En 1949, la Loi sur les mesures de guerre est abrogée. Il faut toutefois attendre 1954 pour que la famille revienne à l’île Salt Spring, soit 12 ans après son incarcération. À leur retour, les Murakami n’ont plus rien : le gouvernement a saisi et vendu tous leurs biens pendant leur exil. Grâce aux économies réalisées avec leur restaurant en Alberta, ils recommencent leur vie sur un terrain broussailleux sur la route Rainbow.

Après l’incarcération, la vie sur l’île est marquée par des épisodes de racisme perfide et de menaces de mort. Par exemple, lorsque Mary Kitagawa souhaite se lancer dans une carrière en enseignement sur l’île, elle peine à trouver un emploi. Le conseil scolaire lui annonce d’ailleurs qu’elle n’est pas la bienvenue en raison de son ascendance japonaise. Elle réussit finalement à trouver un poste à l’école secondaire Kitsilano de Vancouver et dans le district scolaire de Delta. Lorsque ses deux enfants terminent leurs études secondaires, Mary Kitagawa cesse d’enseigner pour se consacrer à d’autres intérêts.

Militantisme

Pendant sa retraite, Mary Kitagawa suit quelques cours de japonais et d’études asiatiques à l’UBC. Elle y rencontre le professeur René Goldman, qui l’encourage à raconter l’histoire de sa famille et les événements traumatisants liés à son incarcération. Elle commence alors à donner des conférences dans des écoles et pendant des événements communautaires, revivant chaque fois son passé douloureux.

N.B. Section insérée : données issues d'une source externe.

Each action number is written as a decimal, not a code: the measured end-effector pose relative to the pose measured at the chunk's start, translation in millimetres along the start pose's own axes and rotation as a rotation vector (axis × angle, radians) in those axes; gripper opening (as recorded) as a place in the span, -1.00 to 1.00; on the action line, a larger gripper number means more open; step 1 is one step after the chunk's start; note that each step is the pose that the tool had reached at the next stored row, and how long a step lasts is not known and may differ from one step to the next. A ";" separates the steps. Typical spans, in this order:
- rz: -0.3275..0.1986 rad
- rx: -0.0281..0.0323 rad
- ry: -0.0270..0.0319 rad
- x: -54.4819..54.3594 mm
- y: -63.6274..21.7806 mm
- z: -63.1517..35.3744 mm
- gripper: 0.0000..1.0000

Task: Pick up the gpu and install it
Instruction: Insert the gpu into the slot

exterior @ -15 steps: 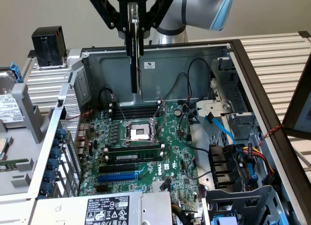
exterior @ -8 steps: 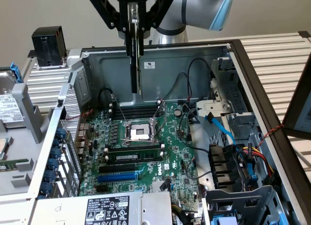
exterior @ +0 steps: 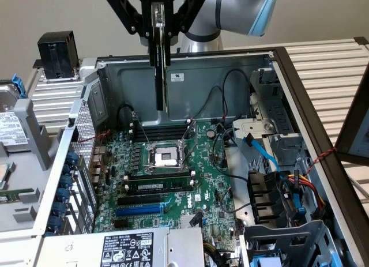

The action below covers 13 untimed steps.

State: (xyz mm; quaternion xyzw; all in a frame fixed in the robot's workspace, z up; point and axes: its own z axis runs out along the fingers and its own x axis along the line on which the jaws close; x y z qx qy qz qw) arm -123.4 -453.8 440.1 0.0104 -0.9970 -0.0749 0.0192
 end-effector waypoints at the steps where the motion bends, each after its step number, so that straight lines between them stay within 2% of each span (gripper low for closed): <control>1: -0.018 0.0008 0.0028 0.0 0.0 0.0 -0.47; 10: -0.180 0.0068 0.0273 0.0 -0.1 0.7 -0.47; 13: -0.233 0.0107 0.0357 0.0 0.0 0.7 -0.47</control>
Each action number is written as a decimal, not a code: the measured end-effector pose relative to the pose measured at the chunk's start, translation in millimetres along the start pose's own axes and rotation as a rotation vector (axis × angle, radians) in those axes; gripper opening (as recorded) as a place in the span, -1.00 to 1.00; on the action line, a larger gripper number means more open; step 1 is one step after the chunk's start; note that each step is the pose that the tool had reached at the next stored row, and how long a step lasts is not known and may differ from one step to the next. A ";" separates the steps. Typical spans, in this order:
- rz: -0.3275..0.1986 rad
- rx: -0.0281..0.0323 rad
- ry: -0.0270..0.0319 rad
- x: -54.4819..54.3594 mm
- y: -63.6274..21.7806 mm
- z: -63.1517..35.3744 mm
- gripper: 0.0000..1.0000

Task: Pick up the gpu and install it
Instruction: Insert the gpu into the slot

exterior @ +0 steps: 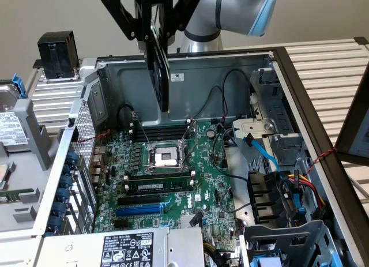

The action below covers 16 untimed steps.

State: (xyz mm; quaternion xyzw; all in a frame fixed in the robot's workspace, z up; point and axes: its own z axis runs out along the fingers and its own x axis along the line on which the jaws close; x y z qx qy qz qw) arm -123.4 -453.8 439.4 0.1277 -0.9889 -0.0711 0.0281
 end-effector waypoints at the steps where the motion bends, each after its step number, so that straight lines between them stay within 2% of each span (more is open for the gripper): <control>1: -0.018 0.0016 0.0030 0.0 0.0 0.0 -0.47; 4: -0.070 0.0086 0.0117 0.0 0.0 0.1 -0.47; 8: -0.130 0.0231 0.0202 0.0 -0.1 0.1 -0.47; 16: -0.273 0.0356 0.0377 0.0 -0.1 0.4 -0.47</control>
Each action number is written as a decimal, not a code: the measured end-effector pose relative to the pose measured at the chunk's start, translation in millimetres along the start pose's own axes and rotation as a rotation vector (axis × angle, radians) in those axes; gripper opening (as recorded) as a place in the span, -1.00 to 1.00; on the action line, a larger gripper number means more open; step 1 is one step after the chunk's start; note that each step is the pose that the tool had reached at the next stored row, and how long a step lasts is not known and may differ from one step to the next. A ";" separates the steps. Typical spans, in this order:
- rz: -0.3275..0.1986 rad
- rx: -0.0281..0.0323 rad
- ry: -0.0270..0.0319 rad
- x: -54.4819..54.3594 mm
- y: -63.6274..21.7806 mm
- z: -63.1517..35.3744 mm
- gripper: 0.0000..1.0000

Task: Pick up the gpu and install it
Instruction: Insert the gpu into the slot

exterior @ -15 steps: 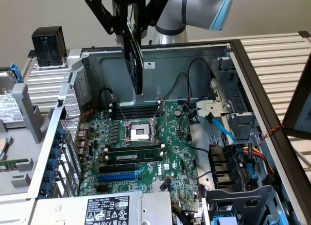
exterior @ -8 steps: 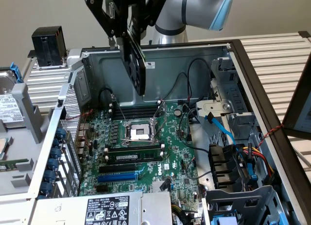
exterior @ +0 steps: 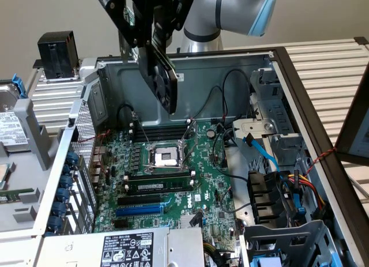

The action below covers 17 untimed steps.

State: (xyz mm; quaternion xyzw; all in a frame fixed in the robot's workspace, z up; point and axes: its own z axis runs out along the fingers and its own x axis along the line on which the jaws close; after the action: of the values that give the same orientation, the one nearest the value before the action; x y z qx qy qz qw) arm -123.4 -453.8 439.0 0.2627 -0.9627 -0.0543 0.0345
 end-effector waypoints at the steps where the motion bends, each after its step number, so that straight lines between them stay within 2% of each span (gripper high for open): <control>1: -0.019 0.0013 0.0016 0.0 0.0 0.1 -0.47; 5: -0.090 0.0088 0.0078 0.0 -0.2 1.3 -0.47; 12: -0.211 0.0276 0.0155 -0.2 -0.5 4.4 -0.47; 17: -0.293 0.0404 0.0255 -0.3 -0.8 6.6 -0.47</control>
State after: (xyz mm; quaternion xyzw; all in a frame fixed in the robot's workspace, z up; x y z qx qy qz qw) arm -123.4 -453.8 432.4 0.4016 -0.9145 -0.0361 0.0331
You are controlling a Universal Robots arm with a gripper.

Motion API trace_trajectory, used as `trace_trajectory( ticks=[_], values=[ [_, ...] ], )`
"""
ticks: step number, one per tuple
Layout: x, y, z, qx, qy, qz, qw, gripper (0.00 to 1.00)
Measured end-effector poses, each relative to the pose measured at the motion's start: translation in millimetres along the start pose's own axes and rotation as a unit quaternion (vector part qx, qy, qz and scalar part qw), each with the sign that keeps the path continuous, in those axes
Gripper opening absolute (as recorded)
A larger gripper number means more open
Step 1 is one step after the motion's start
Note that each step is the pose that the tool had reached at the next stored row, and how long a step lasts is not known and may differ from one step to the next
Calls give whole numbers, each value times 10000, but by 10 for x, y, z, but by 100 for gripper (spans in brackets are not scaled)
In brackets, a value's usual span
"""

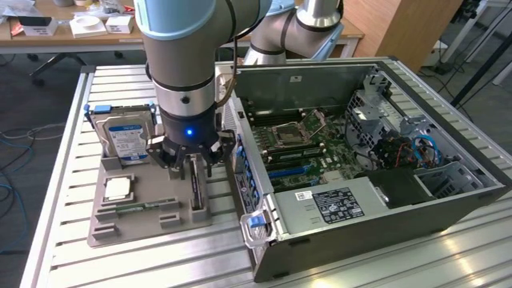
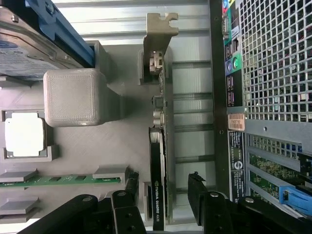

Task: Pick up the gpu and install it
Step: 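Pick up the gpu and move the gpu toward the slot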

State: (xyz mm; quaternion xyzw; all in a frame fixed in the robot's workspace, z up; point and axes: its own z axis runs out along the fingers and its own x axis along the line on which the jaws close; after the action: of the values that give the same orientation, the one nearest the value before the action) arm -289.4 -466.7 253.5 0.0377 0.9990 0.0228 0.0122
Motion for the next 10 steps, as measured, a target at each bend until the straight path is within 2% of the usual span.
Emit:
trace_trajectory(
  ticks=[5,10],
  values=[
    [0,5,5,-1,-1,0,10000,53],
    [5,51,20,-1,-1,0,10000,53]
  ],
)
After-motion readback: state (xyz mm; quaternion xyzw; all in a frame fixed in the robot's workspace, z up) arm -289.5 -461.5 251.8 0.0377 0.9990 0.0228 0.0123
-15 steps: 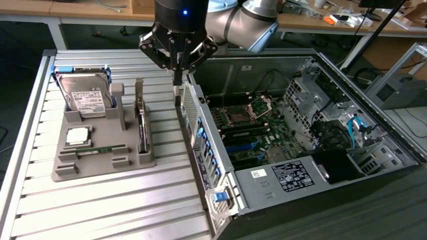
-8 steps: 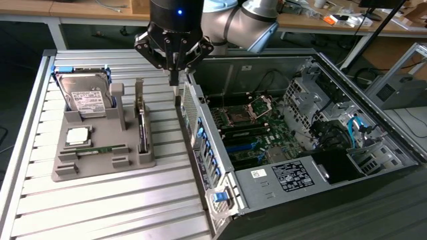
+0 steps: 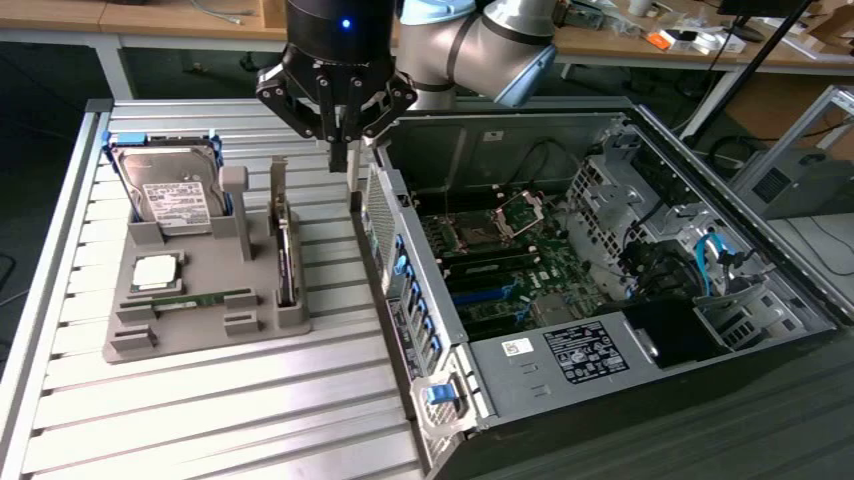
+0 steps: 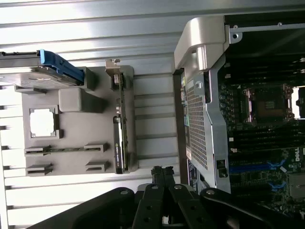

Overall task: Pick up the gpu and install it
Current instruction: 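Reach for the gpu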

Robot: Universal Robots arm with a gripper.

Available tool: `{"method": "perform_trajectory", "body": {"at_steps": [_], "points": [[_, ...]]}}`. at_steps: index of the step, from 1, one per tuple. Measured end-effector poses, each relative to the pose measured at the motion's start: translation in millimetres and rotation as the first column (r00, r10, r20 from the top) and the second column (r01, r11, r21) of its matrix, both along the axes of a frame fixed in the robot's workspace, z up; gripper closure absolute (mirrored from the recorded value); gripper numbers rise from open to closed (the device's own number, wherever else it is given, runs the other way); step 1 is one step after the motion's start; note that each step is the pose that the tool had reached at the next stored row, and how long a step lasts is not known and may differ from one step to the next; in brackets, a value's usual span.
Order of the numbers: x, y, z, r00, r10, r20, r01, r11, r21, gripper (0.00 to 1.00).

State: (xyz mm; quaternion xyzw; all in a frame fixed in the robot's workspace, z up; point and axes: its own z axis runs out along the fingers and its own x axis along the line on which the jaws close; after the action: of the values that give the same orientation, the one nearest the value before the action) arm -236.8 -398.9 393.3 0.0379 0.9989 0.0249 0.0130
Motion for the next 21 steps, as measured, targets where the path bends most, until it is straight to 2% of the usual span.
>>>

Un autre moment important de la vie de Mary Kitagawa survient en 2006, lorsqu’elle découvre un article du Vancouver Sun portant sur un édifice fédéral de Vancouver nommé d’après Howard Green. Ancien député conservateur, cet homme a autrefois encouragé la délocalisation des Canadiens d’origine japonaise. Mary Kitagawa, ayant si souvent entendu son nom prononcé dans sa jeunesse, le reconnaît aussitôt, même des années plus tard. La même année, elle écrit une lettre au gouvernement fédéral pour s’opposer au choix de nom de l’édifice. Grâce aux pressions qu’elle exerce, l’édifice est renommé en 2007 en l’honneur de Douglas Jung, premier député canadien d’origine chinoise.

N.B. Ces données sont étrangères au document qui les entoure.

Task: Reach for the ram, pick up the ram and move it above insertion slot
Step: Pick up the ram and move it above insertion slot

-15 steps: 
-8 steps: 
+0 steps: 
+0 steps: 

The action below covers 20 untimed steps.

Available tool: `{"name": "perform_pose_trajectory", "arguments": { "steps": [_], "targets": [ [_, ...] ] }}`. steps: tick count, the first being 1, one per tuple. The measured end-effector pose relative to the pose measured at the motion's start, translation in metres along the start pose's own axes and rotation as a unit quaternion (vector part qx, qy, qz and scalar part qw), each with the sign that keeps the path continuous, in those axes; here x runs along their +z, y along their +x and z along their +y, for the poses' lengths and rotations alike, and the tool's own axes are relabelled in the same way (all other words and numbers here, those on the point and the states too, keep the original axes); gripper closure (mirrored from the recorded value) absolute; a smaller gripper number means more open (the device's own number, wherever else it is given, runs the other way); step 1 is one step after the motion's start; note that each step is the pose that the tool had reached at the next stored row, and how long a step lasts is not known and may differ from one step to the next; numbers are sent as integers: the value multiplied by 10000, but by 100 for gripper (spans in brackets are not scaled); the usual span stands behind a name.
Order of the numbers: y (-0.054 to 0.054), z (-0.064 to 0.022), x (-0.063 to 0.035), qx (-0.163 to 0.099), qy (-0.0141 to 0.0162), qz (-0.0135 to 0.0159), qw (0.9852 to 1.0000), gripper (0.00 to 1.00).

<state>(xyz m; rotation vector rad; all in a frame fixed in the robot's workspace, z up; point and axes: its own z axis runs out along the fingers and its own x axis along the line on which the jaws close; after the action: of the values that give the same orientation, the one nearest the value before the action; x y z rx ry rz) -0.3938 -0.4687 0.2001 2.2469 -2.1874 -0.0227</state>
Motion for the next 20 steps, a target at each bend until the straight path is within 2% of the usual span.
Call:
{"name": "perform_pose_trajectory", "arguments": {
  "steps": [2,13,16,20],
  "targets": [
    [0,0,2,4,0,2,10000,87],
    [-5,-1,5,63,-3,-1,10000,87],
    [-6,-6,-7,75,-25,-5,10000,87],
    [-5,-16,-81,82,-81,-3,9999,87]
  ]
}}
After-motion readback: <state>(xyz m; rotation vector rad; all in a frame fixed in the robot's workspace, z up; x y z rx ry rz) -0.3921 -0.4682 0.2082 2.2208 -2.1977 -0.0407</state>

On dit que les réussites de Mary Kitagawa sont particulièrement remarquables : sans aucune position de pouvoir, elle a réussi à atteindre ses objectifs en tant que simple citoyenne. Pour elle, l’une des causes les plus difficiles, mais gratifiantes aura été de convaincre l’Université de Colombie-Britannique d’offrir des diplômes honorifiques à 76 étudiants d’origine japonaise ayant été expulsés en 1942. Après un premier rejet de la demande et quatre ans de pressions, une cérémonie est finalement organisée en 2012. Parmi les 76 anciens élèves, seuls 23 sont encore en vie au moment de la remise des diplômes. L’établissement décide également de fonder un programme d’études sur la réalité asiatique-canadienne et l’immigration asiatique pour rendre hommage aux étudiants expulsés. Huit ans après la cérémonie, Mary Kitagawa reçoit elle aussi un diplôme honorifique de l’Université de Colombie-Britannique, qui reconnaît ses efforts militants.

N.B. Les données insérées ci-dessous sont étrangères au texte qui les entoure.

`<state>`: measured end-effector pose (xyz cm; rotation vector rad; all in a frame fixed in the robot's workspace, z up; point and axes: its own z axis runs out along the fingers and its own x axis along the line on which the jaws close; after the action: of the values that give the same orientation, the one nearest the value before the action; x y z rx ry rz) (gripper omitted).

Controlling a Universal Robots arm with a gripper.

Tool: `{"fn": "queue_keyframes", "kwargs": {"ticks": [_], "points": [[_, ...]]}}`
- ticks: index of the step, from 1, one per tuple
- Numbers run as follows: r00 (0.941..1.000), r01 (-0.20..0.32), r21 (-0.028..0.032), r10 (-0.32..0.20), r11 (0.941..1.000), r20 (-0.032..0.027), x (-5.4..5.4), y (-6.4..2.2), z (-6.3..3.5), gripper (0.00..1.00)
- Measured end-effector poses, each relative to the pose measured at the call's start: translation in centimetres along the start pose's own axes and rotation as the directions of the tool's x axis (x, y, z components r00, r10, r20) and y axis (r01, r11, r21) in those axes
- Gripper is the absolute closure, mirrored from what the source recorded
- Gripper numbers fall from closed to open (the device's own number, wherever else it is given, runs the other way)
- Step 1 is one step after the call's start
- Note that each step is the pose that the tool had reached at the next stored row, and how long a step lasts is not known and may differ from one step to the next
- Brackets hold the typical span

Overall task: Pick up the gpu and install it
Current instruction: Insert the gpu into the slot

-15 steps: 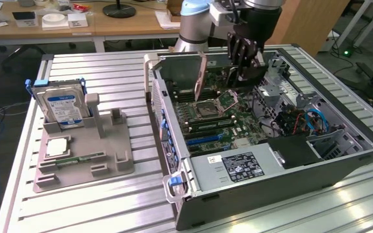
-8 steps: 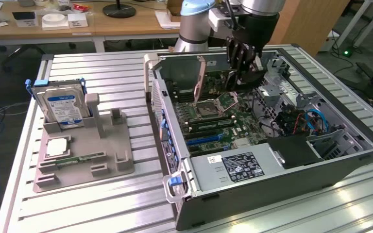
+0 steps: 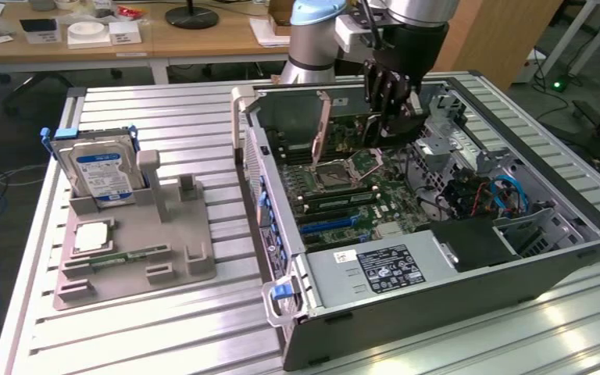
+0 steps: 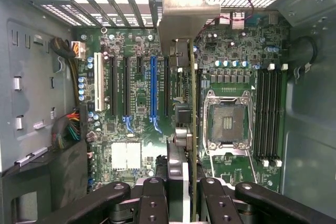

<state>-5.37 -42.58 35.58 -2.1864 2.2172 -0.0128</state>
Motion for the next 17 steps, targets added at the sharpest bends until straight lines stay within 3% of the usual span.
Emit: {"fn": "queue_keyframes", "kwargs": {"ticks": [14, 17], "points": [[1.0, 0.002, 0.0003, -0.002, 1.0, -0.0003, 0.16, 0.01, 0.4, 0.72], [1.0, 0.002, -0.0037, -0.002, 1.0, -0.0006, 0.18, 0.02, 0.53, 0.72]]}}
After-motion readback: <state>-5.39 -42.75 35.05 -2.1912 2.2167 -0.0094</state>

Mary Kitagawa est également connue en tant que membre du comité des droits de la personne de l’Association des citoyens nippo-canadiens du Grand Vancouver. Elle est d’ailleurs du nombre de ceux qui réussissent à convaincre le conseil municipal de Vancouver de présenter ses excuses en 2013 pour une motion adoptée à l’unanimité en 1942, soit celle visant à « expulser les sujets d’un pays ennemi de la côte du Pacifique et du centre du Canada ».

Mary Kitagawa et son époux, Tosh Kitagawa, ont voué leur vie au développement d’une société plus juste. Au fil des ans, ils ont consacré temps et énergie à différents organismes en Colombie-Britannique, comme Landscapes of Injustice, le festival Powell Street et la Japanese Garden Society de l’île Salt Spring. Fidèles à leur esprit généreux, ils ont aussi joué le rôle de mentors à plusieurs reprises.